Give back exactly the lines of the material below that start at the one holding "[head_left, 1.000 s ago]" and end at the last line, minus the pictures.

(Beginning of INPUT DATA)

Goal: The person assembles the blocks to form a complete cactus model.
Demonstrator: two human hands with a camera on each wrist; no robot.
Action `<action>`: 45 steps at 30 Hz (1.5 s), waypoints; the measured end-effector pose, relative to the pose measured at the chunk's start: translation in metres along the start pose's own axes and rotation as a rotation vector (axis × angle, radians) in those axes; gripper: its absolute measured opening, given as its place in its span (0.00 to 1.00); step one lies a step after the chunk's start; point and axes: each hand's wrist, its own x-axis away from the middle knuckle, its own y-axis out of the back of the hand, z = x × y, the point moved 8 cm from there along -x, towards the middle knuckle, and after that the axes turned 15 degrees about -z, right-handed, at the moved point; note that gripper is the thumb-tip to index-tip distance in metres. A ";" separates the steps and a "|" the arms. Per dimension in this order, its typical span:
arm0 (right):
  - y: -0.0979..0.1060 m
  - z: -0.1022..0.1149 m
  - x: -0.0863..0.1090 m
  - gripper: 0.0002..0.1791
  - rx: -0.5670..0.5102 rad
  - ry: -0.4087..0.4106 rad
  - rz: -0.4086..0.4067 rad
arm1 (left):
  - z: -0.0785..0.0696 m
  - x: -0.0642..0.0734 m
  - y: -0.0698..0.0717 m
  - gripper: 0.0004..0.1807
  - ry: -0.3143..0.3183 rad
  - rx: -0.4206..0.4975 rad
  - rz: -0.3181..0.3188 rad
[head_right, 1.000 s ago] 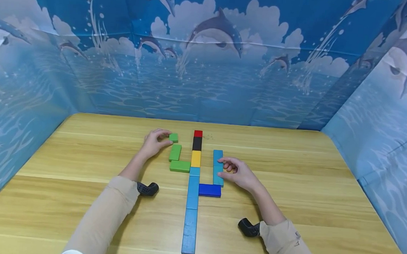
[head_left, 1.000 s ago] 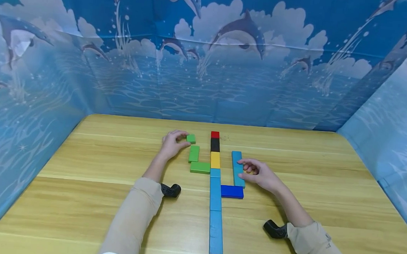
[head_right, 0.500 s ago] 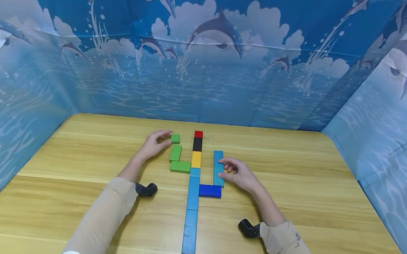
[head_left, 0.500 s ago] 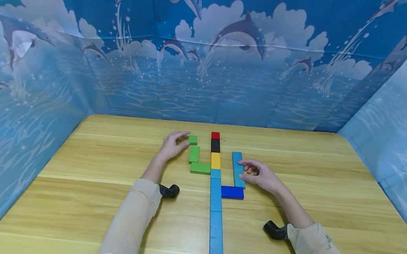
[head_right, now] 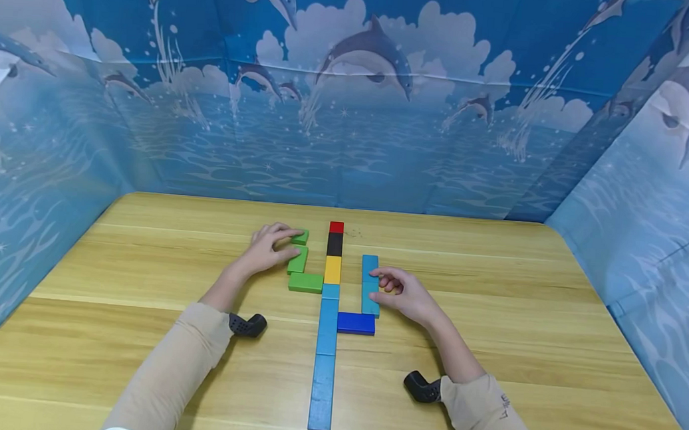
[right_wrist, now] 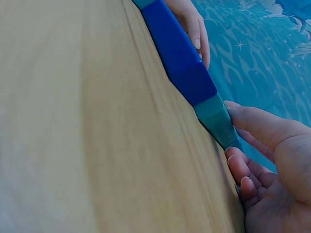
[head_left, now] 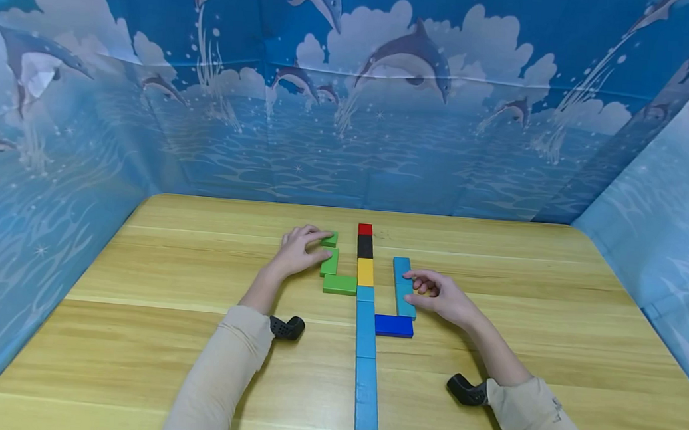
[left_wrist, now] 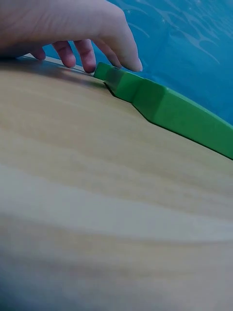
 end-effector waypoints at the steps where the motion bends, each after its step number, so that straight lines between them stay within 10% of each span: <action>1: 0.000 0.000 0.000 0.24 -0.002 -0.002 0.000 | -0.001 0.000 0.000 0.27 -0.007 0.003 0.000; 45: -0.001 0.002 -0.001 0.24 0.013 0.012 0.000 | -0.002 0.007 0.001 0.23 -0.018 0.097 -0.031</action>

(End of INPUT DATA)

* _EXPECTED ANSWER_:
[head_left, 1.000 s ago] 
[head_right, 0.500 s ago] 
[head_left, 0.500 s ago] 
[head_right, now] 
[right_wrist, now] 
[head_left, now] 
[left_wrist, now] 
 end-effector waypoints at the steps where the motion bends, each after its step number, so that straight lines between them stay within 10% of each span: <action>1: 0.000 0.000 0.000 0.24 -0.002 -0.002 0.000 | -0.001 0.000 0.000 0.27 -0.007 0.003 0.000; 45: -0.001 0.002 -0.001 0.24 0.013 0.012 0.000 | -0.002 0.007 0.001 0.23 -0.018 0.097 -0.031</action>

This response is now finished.